== PROBLEM TO SOLVE ==
Reproduce the listing verbatim.

== MATERIAL PROVIDED ==
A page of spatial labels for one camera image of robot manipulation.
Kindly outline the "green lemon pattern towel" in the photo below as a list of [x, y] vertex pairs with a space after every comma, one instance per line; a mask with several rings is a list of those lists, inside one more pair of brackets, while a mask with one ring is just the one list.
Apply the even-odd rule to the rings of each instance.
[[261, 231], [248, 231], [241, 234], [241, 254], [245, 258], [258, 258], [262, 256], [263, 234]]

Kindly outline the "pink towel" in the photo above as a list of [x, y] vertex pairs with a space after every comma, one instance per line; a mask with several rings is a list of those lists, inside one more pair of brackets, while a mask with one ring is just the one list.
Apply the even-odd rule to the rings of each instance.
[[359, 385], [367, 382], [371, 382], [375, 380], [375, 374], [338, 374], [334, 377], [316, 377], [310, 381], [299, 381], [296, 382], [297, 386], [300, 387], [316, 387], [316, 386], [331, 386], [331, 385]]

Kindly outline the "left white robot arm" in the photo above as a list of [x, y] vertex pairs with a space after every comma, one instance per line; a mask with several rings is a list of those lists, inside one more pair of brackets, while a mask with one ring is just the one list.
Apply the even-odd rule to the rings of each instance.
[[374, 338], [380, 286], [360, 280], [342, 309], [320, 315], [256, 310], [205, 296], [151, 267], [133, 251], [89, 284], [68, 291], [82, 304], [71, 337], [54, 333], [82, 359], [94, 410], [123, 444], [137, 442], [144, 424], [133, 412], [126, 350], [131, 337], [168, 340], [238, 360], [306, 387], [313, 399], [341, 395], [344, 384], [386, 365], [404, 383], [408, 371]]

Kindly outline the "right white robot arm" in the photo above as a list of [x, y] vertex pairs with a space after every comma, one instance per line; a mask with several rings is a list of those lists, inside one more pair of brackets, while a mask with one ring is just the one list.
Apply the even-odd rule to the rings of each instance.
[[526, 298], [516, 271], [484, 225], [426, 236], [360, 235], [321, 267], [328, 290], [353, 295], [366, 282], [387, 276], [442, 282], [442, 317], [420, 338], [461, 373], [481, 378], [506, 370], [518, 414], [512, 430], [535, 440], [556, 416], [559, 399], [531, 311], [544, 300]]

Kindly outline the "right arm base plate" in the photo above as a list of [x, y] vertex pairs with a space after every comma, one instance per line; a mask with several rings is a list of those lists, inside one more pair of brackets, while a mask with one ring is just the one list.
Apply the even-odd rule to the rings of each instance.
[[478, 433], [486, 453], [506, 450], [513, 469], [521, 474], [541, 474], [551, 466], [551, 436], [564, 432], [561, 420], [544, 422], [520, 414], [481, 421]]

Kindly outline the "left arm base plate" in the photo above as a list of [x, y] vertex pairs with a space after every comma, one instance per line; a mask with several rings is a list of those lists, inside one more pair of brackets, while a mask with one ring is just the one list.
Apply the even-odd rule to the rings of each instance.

== WRITTEN SOLUTION ==
A page of spatial labels for one camera image of robot manipulation.
Kindly outline the "green lemon pattern towel" in the photo below as a list of [x, y] vertex pairs with a space after every comma, one instance per line; a mask with several rings is a list of those lists, inside one more pair of brackets, while a mask with one ring is just the one list.
Apply the even-odd rule to the rings of each instance.
[[261, 231], [248, 231], [241, 234], [241, 254], [245, 258], [258, 258], [262, 256], [263, 234]]

Kindly outline the "pink towel" in the photo above as a list of [x, y] vertex pairs with a space after every comma, one instance per line; a mask with several rings is a list of those lists, inside one more pair of brackets, while a mask with one ring is just the one list.
Apply the even-odd rule to the rings of each instance.
[[359, 385], [367, 382], [371, 382], [375, 380], [375, 374], [338, 374], [334, 377], [316, 377], [310, 381], [299, 381], [296, 382], [297, 386], [300, 387], [316, 387], [316, 386], [331, 386], [331, 385]]

Kindly outline the "left white robot arm" in the photo above as a list of [x, y] vertex pairs with a space after every comma, one instance per line; a mask with several rings is a list of those lists, inside one more pair of brackets, while a mask with one ring is just the one list.
Apply the even-odd rule to the rings of each instance.
[[374, 338], [380, 286], [360, 280], [342, 309], [320, 315], [256, 310], [205, 296], [151, 267], [133, 251], [89, 284], [68, 291], [82, 304], [71, 337], [54, 333], [82, 359], [94, 410], [123, 444], [137, 442], [144, 424], [133, 412], [126, 350], [131, 337], [168, 340], [238, 360], [306, 387], [313, 399], [341, 395], [344, 384], [386, 365], [404, 383], [408, 371]]

Kindly outline the "right white robot arm" in the photo above as a list of [x, y] vertex pairs with a space after every comma, one instance per line; a mask with several rings is a list of those lists, inside one more pair of brackets, while a mask with one ring is just the one list.
Apply the even-odd rule to the rings of each instance.
[[526, 298], [516, 271], [484, 225], [426, 236], [360, 235], [321, 267], [328, 290], [353, 295], [366, 282], [387, 276], [442, 282], [442, 317], [420, 338], [461, 373], [481, 378], [506, 370], [518, 414], [512, 430], [535, 440], [556, 416], [559, 399], [531, 311], [544, 300]]

Kindly outline the "right arm base plate" in the photo above as a list of [x, y] vertex pairs with a space after every comma, one instance per line; a mask with several rings is a list of those lists, inside one more pair of brackets, while a mask with one ring is just the one list.
Apply the even-odd rule to the rings of each instance.
[[478, 433], [486, 453], [506, 450], [513, 469], [521, 474], [541, 474], [551, 466], [551, 436], [564, 432], [561, 420], [544, 422], [520, 414], [481, 421]]

Kindly outline the "left arm base plate" in the photo above as a list of [x, y] vertex pairs with a space after every comma, one instance per line; a mask with several rings is a list of those lists, inside one more pair of brackets, while a mask with one ring is just the one list.
Apply the even-odd rule to the rings of each instance.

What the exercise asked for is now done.